[TASK PROMPT] Everything from the line with "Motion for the" down to the last line of the material below must be written out exactly. Leave out all other lines.
◆ ◆ ◆ ◆
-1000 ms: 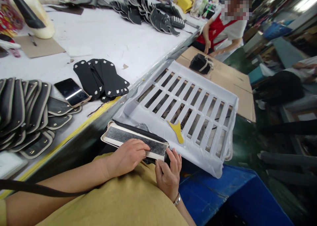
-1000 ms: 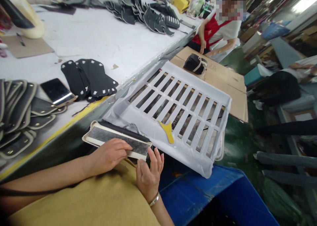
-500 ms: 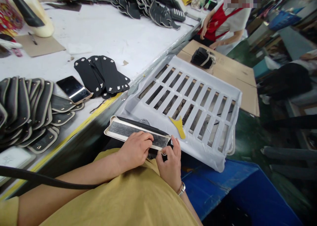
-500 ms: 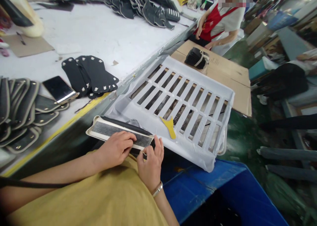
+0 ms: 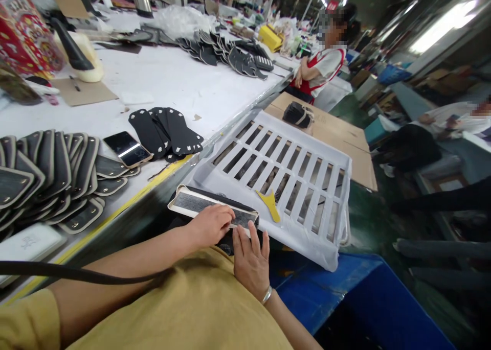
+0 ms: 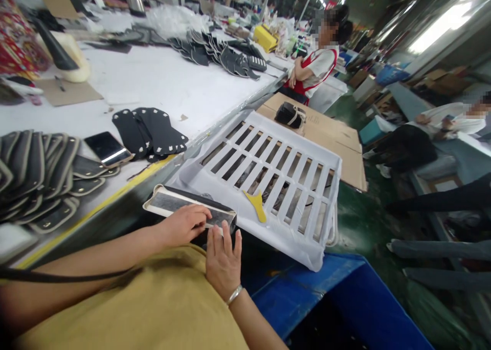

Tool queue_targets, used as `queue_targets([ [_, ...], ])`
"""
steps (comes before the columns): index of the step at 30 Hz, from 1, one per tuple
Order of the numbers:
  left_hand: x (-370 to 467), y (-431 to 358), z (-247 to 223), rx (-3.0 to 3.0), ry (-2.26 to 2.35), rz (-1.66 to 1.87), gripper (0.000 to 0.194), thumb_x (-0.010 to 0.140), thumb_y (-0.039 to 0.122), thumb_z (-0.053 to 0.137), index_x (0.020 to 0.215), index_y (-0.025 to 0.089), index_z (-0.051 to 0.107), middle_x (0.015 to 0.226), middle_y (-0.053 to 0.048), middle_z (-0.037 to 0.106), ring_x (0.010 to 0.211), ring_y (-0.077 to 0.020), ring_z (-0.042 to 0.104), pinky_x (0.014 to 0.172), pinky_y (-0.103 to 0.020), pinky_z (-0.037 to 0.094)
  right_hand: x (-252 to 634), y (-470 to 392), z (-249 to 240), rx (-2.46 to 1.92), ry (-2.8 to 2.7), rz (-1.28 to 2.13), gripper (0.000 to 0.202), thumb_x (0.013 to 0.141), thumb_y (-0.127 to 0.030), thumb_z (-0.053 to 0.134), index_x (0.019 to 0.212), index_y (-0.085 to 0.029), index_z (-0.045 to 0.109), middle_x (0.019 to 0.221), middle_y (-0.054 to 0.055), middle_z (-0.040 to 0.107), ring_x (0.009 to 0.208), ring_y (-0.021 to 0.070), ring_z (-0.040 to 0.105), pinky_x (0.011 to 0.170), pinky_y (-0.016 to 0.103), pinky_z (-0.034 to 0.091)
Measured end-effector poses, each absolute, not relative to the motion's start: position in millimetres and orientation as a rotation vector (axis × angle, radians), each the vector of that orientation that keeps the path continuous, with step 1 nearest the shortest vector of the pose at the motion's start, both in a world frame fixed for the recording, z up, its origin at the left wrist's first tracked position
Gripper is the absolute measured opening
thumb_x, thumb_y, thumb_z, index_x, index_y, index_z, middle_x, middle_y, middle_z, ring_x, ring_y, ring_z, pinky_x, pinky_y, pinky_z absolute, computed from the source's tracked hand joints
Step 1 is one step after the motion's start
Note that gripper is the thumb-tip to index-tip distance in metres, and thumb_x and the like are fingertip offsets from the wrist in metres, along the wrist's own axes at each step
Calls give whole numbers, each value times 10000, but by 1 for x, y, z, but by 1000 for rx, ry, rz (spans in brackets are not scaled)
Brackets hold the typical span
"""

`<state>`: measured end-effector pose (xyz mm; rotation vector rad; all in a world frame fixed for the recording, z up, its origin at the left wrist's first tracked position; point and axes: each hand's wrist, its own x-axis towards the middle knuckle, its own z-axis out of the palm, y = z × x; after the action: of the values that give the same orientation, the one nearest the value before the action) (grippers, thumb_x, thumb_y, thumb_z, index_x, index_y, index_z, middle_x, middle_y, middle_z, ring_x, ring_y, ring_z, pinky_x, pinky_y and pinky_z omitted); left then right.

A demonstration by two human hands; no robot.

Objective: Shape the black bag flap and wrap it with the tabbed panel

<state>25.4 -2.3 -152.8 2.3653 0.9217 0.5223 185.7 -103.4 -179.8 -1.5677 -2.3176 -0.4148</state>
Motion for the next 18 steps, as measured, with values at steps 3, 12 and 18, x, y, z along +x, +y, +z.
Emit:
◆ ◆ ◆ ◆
[TASK RESULT]
Motion for the next 18 steps, as measured, with values at steps 3, 12 and 18, x, y, z along +x, +y, +z.
Emit:

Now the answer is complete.